Why a National Healthy Schools Day?

  • Many schools have problems linked to indoor air quality.
  •  Children are more vulnerable to environmental hazards.
  •  Children spend an average of 30 to 50 hours per week in school.
  •  Staff spend even more time in their school workplaces.
  •  Poor indoor environmental quality is associated with a wide rage of problems that include respiratory illnesses and poor concentration leading to poor learning. Athletes need clean air in order to achieve their best and so do students!
  •  Asthma studies show up to 13% and in some areas 17% of school age children have asthma, the leading cause of school absenteeism, accounting for thousands of missed school days each year, and high costs to the medical system.
  •  There is no longer any doubt.
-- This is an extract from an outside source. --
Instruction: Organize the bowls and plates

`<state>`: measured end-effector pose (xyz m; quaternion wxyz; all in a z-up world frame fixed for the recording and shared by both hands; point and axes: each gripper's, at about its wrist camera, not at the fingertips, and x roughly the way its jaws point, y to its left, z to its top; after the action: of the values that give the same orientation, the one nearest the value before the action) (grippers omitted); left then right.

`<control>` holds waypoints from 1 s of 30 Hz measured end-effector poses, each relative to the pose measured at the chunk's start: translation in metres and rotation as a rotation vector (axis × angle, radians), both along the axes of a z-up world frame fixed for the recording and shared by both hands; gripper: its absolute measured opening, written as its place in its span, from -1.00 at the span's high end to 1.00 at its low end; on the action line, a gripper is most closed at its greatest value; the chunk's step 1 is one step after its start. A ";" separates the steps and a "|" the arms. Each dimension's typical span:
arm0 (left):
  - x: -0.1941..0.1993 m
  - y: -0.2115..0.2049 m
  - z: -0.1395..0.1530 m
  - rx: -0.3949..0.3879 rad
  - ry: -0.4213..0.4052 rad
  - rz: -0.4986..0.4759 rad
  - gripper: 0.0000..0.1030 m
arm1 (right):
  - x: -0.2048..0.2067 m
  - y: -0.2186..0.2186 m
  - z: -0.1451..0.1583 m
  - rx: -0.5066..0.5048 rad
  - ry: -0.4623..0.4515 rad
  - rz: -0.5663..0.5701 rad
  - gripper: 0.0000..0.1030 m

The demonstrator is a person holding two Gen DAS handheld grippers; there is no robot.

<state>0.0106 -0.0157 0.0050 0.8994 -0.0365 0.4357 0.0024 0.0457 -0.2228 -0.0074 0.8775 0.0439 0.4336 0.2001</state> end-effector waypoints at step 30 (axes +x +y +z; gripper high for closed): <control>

Many studies have found positive health impacts from improved indoor air quality.
  •  Children attending schools in good condition score 5 to 10 percent higher on standardized tests than students who attend schools in poor condition.
  •  Studies show that resources put into improving indoor environment quality have a rapid pay back.
  •  Our Country’s school boards commonly make very difficult decisions between cutting back much-needed academic programs vs. cutting back on needed building maintenance.
  •  Healthy new and existing schools provide cleaner air, improved lighting, and reduced exposures to toxic substances, and provide a healthier and safer learning environment for children, and improved academic achievement and well-being.
  •  Federal and provincial governments have demonstrated interest in this important issue by developing programs like the Tools for Schools IAQ Action Kit, creating data, information and conferences on school IAQ; and are working to provide healthier schools every day. Use the Kit in your school!
  •  Our schools have the great responsibility of guiding the future of our children.  Our children are our country’s greatest resource.

Projects don’t have to be held on the exact day.

They can be an ongoing project(s) or take some other form.

They just need to be designated as a Healthy Schools Day project to mark or draw attention to Healthy Schools Day in Canada – journée des écoles saines du Canada.


Twelve national and provincial organizations met on March 12, 2009 to declare a national Healthy Schools Day in Canada to focus on school indoor environment issues such as air quality. Since then, over 35 organizations have given their support.

The purpose of the day is to foster improvements, celebrate successes, and create projects that make indoor environments of new and existing schools the best they can be.

Every year, Healthy Schools Day in Canada (HSD) will give citizens, students, teachers, organizations, school boards, and all Canadians, a time to focus on school buildings’ indoor environment quality to benefit the health and learning ability of our country’s school children, and protect the health of workers in Canadian schools.

CASLE (Canadians for A Safe Learning Environment) was the organizer of Healthy Schools Day in 2009 and coordinated the Day until 2017. Canadian Partnership for Children’s Health & Environment (CPCHE) is coordinating Healthy Schools Day now and we encourage all to continue participating in this important event.